* **Exercise prompt**:
Count, please, the lines in the listing below that contain "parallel", and reply with the count only.

*** Begin section ***

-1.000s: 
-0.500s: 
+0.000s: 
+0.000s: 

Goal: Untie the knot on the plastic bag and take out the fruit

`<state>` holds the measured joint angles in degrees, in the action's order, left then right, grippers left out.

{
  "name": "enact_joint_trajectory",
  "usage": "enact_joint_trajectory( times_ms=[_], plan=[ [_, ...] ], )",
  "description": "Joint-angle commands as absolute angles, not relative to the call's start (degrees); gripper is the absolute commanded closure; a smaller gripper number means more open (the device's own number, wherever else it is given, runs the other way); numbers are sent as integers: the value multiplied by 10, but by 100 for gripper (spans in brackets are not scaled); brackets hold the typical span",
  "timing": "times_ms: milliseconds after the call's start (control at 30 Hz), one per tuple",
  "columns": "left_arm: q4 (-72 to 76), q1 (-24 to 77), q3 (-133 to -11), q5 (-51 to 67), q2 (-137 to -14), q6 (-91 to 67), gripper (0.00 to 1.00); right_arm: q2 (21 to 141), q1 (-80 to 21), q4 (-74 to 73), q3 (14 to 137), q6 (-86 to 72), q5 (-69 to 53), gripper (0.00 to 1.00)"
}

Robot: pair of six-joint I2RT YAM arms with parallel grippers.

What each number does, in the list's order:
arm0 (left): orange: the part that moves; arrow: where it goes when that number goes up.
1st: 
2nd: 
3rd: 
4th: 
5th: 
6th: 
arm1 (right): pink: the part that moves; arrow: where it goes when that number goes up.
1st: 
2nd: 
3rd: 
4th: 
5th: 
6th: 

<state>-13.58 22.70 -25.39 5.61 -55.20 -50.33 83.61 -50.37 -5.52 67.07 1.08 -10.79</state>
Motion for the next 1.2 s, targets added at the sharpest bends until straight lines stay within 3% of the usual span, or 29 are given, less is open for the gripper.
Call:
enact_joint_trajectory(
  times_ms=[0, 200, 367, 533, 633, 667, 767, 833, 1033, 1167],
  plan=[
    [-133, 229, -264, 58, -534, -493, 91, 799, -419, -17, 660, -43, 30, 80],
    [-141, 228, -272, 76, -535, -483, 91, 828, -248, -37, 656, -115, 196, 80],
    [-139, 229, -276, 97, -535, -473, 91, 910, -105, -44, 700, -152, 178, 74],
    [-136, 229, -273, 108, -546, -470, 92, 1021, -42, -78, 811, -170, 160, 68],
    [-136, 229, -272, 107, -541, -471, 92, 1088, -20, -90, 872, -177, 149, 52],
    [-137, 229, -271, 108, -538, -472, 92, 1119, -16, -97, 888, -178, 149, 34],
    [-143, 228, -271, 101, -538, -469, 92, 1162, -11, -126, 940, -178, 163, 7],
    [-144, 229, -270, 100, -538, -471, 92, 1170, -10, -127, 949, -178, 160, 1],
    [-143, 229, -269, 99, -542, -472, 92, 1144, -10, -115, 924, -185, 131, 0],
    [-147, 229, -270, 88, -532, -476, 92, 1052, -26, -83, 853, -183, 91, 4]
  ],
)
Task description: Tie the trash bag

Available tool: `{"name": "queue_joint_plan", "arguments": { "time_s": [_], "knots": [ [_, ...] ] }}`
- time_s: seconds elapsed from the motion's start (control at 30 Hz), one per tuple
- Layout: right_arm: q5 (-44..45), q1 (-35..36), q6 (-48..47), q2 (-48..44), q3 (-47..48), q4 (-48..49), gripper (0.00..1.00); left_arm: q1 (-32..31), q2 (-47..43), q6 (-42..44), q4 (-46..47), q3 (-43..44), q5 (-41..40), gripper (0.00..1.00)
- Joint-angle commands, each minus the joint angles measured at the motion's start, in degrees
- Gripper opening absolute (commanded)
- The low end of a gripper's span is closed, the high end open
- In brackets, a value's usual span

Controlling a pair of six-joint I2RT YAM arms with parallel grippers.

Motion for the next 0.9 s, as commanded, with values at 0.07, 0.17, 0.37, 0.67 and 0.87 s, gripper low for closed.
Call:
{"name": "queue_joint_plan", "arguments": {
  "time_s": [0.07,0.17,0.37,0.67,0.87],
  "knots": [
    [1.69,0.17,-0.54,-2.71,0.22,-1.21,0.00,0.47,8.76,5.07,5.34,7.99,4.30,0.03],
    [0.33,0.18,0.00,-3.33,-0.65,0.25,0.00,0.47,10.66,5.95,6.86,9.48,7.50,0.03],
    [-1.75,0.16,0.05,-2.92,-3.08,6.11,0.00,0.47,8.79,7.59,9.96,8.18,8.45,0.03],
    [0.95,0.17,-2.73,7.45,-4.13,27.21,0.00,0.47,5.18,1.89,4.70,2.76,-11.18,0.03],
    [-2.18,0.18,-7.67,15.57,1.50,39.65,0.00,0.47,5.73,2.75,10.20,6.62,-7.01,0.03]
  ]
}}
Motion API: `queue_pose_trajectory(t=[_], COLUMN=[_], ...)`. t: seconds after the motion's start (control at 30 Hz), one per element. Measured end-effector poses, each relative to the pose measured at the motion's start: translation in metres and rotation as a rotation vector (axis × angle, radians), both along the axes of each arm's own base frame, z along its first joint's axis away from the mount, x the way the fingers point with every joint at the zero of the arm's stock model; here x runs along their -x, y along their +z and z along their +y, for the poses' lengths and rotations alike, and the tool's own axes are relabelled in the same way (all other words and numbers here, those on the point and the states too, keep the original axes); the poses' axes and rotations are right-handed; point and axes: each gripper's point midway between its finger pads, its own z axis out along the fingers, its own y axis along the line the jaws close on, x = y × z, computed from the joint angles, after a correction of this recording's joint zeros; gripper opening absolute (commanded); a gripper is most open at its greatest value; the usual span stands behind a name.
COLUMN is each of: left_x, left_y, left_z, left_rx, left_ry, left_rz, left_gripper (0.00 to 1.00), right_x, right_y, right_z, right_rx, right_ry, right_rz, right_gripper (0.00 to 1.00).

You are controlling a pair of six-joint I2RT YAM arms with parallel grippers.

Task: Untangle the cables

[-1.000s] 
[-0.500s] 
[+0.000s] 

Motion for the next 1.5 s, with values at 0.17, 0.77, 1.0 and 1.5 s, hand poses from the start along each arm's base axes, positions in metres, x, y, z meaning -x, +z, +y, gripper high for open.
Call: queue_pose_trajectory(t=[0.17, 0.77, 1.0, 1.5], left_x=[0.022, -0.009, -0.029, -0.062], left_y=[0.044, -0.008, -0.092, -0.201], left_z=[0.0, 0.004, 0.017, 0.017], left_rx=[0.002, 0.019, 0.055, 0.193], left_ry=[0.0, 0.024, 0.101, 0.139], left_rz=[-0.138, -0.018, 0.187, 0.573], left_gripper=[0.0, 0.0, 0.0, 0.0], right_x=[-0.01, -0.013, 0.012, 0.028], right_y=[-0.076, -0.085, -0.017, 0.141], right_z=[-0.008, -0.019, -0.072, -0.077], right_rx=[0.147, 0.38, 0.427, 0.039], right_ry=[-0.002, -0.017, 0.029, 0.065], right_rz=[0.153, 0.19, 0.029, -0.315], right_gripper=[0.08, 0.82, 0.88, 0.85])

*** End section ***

* **Result of the task**:
3